Its funny how I didn't even blink while watching goat upon goat upon sheep beheaded in my backyard, but couldn't muster up the guts to go to Dad's grave. The Epitaph is up, it has his name and his parent's names and his DOB and his DOD on there. He's been condemned to god's will and is marked now only by a marble slab. This is somehow harder to behold than laying him down to sleep was. The first time I saw the new improved 2.0 version of the grave I ended up bawling. All decked out in a grey suit that dad chose for me, hair gel backed, high on the euphoria of authority used right I stood desolate like a ship that's lost its mooring. The tears swelled forward as if the dam had finally given way and I huddled myself within my arms trying desperately to keep from shaking so violently.
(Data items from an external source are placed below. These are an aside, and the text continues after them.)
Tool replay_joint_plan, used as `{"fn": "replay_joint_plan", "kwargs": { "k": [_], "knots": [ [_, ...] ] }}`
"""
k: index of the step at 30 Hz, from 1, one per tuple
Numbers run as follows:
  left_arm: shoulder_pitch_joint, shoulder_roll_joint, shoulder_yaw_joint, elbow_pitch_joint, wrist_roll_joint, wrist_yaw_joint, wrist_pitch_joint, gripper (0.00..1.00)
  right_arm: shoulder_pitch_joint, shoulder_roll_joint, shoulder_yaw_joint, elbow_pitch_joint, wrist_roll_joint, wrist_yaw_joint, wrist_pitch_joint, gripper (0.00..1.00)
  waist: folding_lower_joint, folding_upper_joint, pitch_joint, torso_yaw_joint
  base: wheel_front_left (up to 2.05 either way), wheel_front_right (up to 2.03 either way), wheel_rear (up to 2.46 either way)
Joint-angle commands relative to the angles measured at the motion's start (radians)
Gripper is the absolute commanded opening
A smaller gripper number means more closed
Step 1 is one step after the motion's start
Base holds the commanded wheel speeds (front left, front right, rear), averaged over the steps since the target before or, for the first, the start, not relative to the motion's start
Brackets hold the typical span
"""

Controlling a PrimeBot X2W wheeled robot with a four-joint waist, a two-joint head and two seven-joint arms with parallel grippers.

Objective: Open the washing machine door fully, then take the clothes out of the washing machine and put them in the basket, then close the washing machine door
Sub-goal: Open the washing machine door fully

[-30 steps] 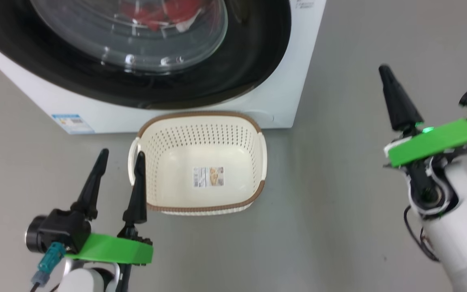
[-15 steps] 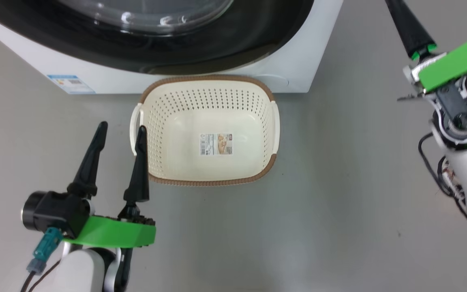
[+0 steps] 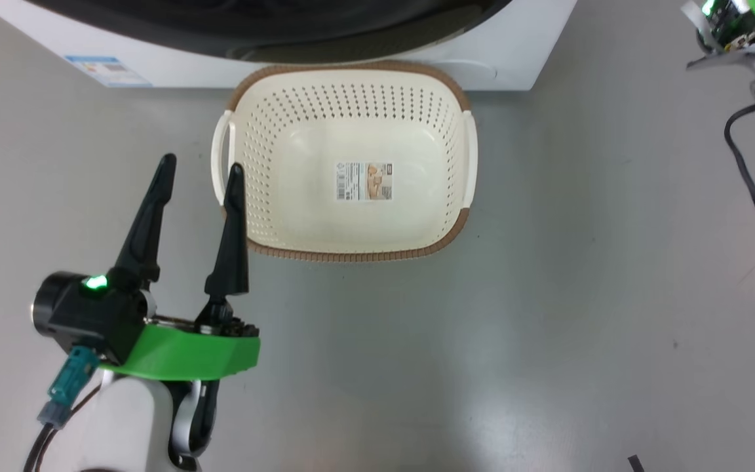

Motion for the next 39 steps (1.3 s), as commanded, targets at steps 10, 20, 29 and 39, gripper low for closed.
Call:
{"fn": "replay_joint_plan", "kwargs": {
  "k": [10, 20, 29, 39],
  "knots": [
    [-0.038, 0.019, 0.018, -0.026, 0.002, 0.007, -0.008, 1.00, -0.112, 0.019, -0.024, 0.005, 0.049, -0.001, 0.130, 0.00, 0.0000, -0.0001, 0.084, 0.027, 0.00, 0.00, 0.00],
    [-0.052, 0.019, 0.004, -0.026, 0.004, 0.008, -0.008, 1.00, -0.174, 0.035, -0.023, 0.025, 0.020, -0.001, 0.188, 0.00, 0.0000, -0.0001, 0.114, 0.043, 0.00, 0.00, 0.00],
    [-0.055, 0.019, -0.012, -0.019, 0.001, 0.013, -0.008, 1.00, -0.217, 0.042, -0.012, 0.062, 0.007, -0.001, 0.251, 0.00, 0.0000, -0.0001, 0.124, 0.061, 0.00, 0.00, 0.00],
    [-0.060, 0.019, 0.003, -0.014, 0.004, 0.019, -0.008, 1.00, -0.206, 0.051, 0.001, 0.051, 0.013, -0.001, 0.345, 0.00, 0.0000, -0.0001, 0.111, 0.040, 0.00, 0.00, 0.00]
  ]
}}
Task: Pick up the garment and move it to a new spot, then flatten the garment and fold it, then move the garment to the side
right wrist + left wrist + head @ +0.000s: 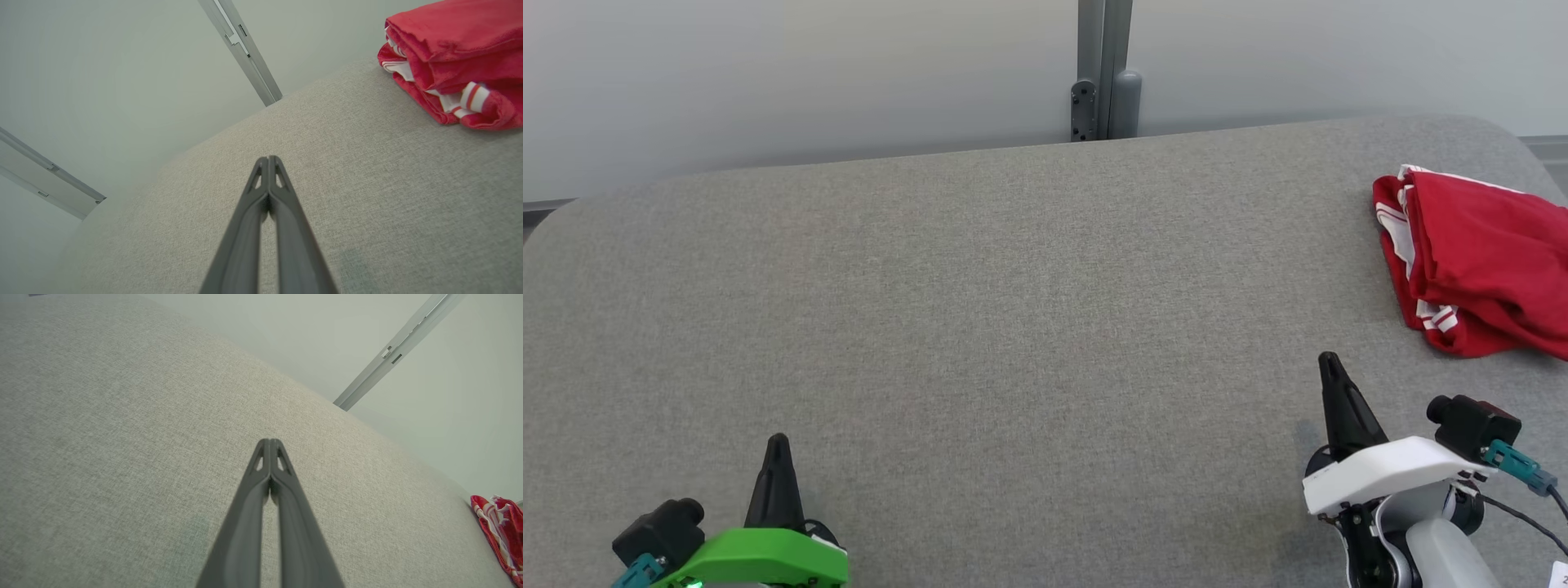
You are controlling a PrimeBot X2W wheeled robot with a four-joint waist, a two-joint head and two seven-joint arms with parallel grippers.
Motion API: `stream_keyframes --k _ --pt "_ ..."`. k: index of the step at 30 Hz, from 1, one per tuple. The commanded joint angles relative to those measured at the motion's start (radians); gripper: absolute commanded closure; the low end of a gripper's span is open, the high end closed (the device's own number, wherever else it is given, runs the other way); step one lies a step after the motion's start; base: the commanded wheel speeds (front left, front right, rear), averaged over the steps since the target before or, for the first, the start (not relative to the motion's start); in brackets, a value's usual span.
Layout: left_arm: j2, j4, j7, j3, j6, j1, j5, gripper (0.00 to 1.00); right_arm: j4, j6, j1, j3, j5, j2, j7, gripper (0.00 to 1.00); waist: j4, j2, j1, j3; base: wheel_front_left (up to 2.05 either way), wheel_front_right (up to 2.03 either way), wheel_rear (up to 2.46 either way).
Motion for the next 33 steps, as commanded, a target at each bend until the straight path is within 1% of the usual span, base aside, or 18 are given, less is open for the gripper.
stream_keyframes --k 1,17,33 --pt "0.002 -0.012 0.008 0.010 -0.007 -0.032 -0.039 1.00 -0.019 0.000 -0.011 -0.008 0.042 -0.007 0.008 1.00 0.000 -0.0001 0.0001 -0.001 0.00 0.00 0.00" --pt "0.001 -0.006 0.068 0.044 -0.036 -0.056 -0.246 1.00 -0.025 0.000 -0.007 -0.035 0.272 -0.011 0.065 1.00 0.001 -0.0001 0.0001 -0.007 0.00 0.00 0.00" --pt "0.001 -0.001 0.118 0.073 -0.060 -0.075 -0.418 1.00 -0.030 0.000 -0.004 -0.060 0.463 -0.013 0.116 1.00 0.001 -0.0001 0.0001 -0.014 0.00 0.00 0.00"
This is how it will always be I suppose, this unexpected, unprecedented surrender to emotions held in check so tight that they almost choke to death. But almost isn't enough and when the tidal wave of the implications of being an orphan courses over all my defenses, I can only succumb. There's no age limit for being an orphan, unfortunately but there is one for feeling like one. I'm well past that age where I could use this loss to gain sympathies, I'm at the age where my father's hard work in making me a man is represented through my actions, my words, my life. His honor is now my responsibility and crying like an orphan ought to just ain't done. So I visit his grave alone now. I cannot afford to let my mom see my crumble or my sisters. Its better if they think I'm a coldhearted SOB because cold hearted SOBs alone command the respect that is needed to make the tough decision without being undermined or being considered incapable of doing anything even remotely mature because you're just an orphaned child who is still grieving. Orphan yes, child no, and thus grieving falls out of the equation turning into something that is too personal to be shared or exposed to anyone. God's way and nature's will again, but the implementation is all mine.
Dard aisa kay her rug mien hai mehshar burpa (apocalypse reins in every vein, such is the pain)
Aur sukoon itna kay mar janay ko jee chahta hai.(And such calm that I wish for death)
The translation sucks ass but that is the verse by Faiz that graces the epitaph. Dad was fond of it, and it is fitting in the sense that Faiz wrote it about a heart attack. Which is the malady that in the end claimed dad's life. But what it does, and this we did not foresee while selecting it, is that it reflects quite commendably exactly the way I feel inside the small mausoleum where husband, wife and now son rest. Not as much a heart attack as an attack to the heart but the feeling is pretty much the same, only I don't get to have the wish come true.